Your objective —
Scan the records below for the line containing "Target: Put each" and the line containing "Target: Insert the". Copy both, plus every line between, exactly.

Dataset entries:
<<<<

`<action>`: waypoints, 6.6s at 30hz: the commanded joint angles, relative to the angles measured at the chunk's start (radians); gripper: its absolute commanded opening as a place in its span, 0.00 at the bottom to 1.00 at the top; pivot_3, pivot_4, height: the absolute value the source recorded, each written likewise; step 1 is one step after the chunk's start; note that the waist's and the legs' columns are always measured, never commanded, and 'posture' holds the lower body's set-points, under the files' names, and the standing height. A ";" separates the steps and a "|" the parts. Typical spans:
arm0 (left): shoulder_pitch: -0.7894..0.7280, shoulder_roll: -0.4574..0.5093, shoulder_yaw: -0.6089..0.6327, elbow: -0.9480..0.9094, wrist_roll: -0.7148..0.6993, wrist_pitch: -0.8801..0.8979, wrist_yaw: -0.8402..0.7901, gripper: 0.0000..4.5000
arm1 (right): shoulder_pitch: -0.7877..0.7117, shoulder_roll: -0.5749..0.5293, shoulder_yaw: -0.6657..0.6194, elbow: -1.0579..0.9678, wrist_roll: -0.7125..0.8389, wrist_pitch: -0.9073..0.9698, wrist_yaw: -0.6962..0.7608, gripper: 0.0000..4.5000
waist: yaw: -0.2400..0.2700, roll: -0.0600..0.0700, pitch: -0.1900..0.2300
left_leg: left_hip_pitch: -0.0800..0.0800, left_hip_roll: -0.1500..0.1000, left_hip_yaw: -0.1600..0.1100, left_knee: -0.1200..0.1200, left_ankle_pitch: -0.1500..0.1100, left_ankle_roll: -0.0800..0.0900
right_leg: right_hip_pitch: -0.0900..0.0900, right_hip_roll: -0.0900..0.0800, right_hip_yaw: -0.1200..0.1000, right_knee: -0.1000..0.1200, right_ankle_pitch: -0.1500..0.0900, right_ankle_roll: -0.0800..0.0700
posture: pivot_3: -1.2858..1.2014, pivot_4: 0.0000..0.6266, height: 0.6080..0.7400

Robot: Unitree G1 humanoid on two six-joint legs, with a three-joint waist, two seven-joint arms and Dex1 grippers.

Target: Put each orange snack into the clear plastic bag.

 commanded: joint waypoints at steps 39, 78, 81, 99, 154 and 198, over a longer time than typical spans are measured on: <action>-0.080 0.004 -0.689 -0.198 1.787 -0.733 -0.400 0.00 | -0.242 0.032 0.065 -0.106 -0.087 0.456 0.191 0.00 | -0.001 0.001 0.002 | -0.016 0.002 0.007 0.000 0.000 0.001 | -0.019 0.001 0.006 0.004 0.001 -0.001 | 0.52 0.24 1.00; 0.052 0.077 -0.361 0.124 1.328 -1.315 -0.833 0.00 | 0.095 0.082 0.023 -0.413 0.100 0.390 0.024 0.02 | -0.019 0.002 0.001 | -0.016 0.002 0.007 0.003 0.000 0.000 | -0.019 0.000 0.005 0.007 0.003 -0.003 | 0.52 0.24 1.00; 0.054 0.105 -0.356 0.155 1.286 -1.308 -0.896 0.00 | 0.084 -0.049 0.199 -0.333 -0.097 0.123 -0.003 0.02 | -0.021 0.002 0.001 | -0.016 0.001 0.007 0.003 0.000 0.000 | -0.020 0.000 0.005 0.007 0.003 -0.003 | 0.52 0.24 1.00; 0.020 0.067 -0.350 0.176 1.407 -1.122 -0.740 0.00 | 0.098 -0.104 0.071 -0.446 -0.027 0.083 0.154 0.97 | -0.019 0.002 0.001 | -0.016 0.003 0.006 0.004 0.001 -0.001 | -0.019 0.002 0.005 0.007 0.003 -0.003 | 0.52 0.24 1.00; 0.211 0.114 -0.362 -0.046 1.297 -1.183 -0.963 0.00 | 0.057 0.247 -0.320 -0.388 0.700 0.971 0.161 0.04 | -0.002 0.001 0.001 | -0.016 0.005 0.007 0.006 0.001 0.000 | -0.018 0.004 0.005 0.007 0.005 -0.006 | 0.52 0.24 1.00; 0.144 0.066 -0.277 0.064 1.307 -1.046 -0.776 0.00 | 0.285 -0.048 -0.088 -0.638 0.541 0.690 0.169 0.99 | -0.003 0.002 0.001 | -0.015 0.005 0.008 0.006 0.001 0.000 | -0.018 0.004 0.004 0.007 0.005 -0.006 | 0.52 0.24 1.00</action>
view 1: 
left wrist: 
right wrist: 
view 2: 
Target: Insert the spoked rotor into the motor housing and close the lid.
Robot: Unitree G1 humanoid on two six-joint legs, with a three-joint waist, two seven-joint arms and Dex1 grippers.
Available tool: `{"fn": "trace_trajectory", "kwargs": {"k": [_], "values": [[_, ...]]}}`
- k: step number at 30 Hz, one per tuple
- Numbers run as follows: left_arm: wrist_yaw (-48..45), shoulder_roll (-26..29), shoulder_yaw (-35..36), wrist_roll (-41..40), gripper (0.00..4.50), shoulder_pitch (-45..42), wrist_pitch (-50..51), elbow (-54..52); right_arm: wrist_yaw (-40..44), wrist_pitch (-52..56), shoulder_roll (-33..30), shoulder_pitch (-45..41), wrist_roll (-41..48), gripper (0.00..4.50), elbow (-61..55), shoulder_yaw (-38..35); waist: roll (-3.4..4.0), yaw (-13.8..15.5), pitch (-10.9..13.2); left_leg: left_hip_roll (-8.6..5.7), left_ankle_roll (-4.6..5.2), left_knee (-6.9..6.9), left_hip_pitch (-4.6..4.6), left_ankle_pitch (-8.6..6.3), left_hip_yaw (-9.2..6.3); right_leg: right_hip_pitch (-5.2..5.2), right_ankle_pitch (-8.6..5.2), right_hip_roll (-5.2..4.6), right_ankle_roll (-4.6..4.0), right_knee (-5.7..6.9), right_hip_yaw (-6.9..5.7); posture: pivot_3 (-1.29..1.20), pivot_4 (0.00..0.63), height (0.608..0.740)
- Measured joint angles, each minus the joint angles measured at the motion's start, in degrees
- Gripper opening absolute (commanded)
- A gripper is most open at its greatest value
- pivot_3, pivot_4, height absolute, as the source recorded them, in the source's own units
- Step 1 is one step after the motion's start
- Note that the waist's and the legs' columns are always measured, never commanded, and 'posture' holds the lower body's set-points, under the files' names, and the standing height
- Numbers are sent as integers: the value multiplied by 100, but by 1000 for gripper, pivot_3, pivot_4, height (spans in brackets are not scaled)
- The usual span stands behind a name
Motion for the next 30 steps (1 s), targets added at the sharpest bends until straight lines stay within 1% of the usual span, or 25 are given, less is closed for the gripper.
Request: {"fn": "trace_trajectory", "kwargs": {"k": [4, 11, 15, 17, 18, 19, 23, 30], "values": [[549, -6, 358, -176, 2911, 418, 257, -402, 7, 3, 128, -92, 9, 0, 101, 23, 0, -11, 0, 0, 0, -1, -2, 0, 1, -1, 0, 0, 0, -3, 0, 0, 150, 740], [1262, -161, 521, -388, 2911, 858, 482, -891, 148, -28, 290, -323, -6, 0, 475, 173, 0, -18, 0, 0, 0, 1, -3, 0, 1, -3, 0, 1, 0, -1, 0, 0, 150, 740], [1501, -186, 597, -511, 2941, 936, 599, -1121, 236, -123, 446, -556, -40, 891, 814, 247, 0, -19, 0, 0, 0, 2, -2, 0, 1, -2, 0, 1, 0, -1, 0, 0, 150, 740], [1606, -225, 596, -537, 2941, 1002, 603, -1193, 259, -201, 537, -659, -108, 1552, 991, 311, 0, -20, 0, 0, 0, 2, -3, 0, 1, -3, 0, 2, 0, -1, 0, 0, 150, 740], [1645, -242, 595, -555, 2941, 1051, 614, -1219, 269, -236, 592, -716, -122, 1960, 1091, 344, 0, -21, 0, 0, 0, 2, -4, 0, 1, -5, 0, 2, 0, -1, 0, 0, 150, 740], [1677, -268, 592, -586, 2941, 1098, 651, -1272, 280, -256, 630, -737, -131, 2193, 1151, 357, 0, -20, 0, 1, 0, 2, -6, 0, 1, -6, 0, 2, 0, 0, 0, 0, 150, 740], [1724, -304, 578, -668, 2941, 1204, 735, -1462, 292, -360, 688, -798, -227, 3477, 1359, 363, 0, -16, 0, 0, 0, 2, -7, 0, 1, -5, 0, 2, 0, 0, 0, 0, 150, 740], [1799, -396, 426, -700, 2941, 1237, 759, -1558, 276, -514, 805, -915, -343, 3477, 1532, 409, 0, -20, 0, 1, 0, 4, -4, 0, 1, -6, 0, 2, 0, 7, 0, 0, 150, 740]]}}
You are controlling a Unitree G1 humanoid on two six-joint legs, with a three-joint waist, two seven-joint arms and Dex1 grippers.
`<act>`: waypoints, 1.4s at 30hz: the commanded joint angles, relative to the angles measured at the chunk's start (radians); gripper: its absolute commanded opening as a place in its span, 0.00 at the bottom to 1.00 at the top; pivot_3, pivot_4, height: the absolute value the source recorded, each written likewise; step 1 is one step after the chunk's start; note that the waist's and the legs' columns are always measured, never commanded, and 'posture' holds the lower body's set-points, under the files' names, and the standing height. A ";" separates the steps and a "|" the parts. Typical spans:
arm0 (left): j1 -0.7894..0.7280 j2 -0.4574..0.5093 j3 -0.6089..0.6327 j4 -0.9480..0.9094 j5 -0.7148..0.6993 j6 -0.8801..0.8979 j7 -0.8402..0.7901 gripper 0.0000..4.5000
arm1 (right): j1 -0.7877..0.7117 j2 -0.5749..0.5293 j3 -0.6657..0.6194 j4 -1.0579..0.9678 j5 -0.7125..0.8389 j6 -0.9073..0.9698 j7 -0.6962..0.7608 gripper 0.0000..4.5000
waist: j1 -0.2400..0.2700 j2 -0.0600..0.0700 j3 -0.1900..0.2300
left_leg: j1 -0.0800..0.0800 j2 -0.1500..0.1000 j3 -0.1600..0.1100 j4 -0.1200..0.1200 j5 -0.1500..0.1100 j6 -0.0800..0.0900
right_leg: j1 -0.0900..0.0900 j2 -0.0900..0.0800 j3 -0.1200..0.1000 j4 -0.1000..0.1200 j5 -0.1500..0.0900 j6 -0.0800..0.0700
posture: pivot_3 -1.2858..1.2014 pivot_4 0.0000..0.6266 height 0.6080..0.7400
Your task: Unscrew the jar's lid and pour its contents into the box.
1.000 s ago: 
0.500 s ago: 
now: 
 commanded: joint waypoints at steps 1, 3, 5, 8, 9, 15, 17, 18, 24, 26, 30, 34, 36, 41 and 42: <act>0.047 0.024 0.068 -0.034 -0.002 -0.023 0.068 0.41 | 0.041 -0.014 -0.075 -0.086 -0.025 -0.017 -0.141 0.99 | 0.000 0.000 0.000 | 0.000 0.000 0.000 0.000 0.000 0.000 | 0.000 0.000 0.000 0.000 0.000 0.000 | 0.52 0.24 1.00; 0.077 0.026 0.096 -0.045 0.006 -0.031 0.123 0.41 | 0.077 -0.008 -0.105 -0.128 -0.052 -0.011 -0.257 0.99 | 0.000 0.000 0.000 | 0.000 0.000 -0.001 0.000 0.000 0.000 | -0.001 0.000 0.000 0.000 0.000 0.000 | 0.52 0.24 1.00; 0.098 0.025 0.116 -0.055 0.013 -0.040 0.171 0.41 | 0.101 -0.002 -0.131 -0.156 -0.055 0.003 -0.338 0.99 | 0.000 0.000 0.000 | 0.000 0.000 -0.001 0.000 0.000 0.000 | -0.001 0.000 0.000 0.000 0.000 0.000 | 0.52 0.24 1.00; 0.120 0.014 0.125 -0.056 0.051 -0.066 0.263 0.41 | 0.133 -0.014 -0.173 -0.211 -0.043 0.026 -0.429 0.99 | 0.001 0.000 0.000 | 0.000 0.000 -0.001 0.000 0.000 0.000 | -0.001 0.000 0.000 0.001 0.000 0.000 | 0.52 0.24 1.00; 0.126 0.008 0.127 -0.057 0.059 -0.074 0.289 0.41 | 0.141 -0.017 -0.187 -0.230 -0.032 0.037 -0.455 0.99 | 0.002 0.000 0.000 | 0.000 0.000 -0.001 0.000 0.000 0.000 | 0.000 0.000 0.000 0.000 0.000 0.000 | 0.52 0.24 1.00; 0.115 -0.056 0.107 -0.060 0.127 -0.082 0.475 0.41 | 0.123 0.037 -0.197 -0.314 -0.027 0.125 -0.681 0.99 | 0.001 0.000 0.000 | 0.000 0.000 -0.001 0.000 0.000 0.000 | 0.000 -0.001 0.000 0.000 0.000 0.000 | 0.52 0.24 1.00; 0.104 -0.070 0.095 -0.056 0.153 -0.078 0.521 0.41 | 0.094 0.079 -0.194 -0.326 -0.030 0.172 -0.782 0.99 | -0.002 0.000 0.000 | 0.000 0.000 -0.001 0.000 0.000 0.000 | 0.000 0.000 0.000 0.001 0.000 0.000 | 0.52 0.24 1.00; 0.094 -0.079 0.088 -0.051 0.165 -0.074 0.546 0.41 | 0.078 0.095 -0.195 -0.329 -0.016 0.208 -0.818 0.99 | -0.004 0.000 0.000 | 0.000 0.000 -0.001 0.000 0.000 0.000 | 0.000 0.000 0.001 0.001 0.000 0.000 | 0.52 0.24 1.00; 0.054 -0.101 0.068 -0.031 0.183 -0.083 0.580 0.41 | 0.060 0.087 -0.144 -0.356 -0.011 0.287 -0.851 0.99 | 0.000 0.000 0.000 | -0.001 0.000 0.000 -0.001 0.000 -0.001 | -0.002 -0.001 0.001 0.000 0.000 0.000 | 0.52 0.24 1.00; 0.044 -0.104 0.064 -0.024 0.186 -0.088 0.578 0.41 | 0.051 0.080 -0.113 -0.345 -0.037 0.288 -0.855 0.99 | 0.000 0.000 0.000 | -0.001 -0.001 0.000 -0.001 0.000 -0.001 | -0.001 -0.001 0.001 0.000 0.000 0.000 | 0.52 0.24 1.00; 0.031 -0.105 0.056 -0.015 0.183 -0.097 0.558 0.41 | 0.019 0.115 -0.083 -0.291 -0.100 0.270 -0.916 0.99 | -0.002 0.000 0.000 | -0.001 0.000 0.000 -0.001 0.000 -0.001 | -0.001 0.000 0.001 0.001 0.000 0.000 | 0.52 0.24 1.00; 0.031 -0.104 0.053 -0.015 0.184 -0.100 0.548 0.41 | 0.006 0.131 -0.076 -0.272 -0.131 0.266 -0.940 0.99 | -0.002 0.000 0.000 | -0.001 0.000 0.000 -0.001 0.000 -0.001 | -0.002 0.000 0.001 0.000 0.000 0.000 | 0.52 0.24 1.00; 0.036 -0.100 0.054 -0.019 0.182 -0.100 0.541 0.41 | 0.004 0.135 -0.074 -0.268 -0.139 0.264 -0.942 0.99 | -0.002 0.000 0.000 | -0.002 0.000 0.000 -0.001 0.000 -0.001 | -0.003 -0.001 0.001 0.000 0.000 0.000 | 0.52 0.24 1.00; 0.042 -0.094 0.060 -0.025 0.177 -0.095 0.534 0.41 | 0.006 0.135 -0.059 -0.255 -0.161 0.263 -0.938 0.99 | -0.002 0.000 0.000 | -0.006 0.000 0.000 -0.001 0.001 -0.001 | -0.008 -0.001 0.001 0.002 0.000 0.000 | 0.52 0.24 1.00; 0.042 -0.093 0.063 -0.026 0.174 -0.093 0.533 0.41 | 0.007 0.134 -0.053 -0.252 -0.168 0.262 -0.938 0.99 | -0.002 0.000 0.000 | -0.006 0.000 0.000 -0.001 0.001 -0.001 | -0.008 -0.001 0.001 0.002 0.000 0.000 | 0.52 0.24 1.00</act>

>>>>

The answer —
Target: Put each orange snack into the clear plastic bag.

 commanded: joint waypoints at steps 39, 78, 81, 99, 154 and 198, over a longer time than typical spans are measured on: <action>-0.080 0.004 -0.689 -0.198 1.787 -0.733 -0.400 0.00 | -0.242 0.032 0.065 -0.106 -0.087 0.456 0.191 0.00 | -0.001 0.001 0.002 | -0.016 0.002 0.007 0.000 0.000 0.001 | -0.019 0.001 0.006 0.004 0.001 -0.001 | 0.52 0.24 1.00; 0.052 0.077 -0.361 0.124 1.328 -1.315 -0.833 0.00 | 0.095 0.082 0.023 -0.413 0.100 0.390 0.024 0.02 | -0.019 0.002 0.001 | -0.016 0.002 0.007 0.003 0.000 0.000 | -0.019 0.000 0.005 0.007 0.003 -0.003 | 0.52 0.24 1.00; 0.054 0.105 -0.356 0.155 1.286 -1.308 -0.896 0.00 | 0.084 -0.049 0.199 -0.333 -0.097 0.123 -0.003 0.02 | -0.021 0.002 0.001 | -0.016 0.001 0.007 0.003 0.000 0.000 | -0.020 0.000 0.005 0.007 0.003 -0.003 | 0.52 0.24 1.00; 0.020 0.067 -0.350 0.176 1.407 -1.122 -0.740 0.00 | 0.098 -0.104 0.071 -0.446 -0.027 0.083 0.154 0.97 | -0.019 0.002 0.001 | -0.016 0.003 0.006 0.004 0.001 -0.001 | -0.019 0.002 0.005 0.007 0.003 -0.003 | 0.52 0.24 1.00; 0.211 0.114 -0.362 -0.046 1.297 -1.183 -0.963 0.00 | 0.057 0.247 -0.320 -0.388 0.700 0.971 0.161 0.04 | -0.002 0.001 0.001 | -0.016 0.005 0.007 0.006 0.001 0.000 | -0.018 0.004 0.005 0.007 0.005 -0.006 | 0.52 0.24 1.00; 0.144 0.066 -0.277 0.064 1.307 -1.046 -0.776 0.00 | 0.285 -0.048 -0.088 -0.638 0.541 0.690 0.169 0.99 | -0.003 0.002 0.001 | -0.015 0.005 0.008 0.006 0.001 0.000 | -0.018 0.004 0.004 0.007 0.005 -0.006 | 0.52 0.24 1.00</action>
view 1: 
left wrist: 
right wrist: 
view 2: 
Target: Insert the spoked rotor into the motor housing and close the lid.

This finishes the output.